- Directed by: Václav Gajer
- Release date: 1958;
- Countries: Czechoslovakia, East Germany
- Language: German

= Ročník 21 =

1958 film

Ročník 21 (German title: Jahrgang 21, English title: Those Born in 21) is a Czechoslovak-East German film directed by Václav Gajer. It was released in 1958 one year after its production.

== Premise ==
Honzík, a young Czech, falls in love with Käthe, a German nurse, during his time as a forced labourer in Germany.

== Cast ==
- Luděk Munzar, Honzík
- Eva Kotthaus, Käthe
- Stanislav Fischer, Mirek
- Herbert Körbs
- Jaroslava Tvrzníková

== Production ==
The film is an adaptation of Ročník jedenadvacet, a 1953 Czech novel by Karel Ptáčník.

Ročník 21's original official distributor presented it as follows:

The generation born in the early 1920s suffered great misfortune - during the occupation they were forced to work in the Reich. The young men worked there in grueling conditions, clearing the debris of air raids. But they were not ruled by blind hatred: one of the heroes was overwhelmed while trying to save a small child, and in the hospital he met a sympathetic German nurse, obviously anti-Nazi.
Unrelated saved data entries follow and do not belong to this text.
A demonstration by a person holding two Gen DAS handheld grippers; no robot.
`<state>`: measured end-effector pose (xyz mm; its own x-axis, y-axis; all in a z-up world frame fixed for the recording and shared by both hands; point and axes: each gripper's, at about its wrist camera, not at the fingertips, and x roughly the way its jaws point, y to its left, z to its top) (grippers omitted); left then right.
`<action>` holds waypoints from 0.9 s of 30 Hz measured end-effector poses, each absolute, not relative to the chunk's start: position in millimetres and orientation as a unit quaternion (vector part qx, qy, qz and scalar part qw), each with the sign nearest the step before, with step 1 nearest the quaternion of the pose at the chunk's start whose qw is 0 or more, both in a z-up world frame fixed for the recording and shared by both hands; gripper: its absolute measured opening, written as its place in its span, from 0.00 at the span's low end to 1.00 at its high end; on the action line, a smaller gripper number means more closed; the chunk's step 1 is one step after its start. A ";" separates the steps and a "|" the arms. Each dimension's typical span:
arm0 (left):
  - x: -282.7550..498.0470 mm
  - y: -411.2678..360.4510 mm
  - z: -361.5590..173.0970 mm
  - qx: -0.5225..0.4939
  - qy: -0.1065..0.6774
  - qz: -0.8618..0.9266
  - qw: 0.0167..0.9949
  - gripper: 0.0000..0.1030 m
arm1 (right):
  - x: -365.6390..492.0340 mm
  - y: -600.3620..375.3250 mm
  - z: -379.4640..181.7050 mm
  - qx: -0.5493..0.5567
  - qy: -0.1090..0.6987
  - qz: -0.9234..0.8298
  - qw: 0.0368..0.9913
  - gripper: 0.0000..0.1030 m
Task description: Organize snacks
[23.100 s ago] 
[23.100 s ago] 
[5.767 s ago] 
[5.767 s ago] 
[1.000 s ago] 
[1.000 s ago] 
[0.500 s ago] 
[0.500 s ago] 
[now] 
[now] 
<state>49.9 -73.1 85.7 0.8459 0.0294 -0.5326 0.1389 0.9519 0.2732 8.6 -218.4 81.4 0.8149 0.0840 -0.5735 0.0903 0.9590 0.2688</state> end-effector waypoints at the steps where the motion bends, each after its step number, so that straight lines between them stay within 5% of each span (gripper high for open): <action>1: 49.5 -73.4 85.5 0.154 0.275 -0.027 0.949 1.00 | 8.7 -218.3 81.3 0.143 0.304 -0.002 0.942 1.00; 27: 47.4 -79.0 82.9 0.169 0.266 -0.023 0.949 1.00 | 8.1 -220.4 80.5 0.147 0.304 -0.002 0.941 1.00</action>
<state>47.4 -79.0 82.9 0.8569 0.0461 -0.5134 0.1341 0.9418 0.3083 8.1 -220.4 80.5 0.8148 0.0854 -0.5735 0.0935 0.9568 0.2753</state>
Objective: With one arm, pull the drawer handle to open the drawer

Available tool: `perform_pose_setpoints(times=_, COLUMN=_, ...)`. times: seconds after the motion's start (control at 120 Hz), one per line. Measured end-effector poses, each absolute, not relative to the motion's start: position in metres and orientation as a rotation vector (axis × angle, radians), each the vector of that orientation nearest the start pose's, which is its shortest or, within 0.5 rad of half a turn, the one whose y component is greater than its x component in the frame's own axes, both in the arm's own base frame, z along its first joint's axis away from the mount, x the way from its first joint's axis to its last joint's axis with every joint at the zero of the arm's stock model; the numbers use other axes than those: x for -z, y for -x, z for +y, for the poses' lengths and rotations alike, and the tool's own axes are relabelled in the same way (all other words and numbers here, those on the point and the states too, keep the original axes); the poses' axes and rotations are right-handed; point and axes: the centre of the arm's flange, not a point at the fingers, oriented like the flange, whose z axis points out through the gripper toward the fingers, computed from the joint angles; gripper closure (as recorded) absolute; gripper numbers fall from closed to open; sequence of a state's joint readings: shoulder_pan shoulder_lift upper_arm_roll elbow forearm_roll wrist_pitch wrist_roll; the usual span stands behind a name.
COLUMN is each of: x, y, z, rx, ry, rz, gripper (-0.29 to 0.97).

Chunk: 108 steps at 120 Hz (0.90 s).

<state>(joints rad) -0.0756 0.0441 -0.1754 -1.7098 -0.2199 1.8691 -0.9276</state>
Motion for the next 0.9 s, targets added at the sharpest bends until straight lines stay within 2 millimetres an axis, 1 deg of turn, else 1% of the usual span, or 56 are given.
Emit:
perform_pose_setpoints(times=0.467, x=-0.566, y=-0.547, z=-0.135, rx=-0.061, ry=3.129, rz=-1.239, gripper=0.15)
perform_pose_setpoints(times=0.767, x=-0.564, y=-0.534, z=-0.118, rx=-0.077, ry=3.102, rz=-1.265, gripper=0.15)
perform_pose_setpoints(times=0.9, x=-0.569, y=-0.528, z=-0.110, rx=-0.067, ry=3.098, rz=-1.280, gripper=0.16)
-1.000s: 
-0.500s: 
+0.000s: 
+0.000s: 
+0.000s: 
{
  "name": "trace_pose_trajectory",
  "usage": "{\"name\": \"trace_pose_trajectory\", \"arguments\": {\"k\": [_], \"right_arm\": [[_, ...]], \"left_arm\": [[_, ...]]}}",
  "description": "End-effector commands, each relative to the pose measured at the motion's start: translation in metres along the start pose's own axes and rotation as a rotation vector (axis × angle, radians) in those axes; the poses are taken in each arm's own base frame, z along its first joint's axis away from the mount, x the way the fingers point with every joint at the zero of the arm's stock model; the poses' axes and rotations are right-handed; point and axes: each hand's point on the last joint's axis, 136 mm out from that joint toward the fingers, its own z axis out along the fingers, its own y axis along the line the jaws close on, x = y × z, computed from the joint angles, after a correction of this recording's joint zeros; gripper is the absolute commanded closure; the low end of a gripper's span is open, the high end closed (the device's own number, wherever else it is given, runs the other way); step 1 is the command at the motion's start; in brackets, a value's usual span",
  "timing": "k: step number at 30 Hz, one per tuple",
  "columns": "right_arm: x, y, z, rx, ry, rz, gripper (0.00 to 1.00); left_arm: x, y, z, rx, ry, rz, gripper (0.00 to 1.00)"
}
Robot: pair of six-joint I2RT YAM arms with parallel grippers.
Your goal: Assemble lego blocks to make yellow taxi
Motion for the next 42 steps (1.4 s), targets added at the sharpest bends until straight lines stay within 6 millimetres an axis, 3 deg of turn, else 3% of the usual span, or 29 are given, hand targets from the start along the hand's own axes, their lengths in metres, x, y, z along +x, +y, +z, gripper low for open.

"The film was created in cooperation between the Barrandov Film Studio and the East German studio DEFA as one of [Czech film industry] first international co-productions. It was filmed partly in the original exteriors of bombed-out Dresden."

== Release ==
Ročník 21 premiered on February, 2 1958.

== Reception ==
Audiences' response in East Germany is said to have been "reserved" but "Walter Ulbricht praised the movie".

Ročník 21 has been described as "having captured the fate of a generation". "This romance filmed in the austere style of Italian neo-realism, without idealisation and pathos of Gajer's previous films, portrays the stories of Czech boys taken to Germany where they become forced workers."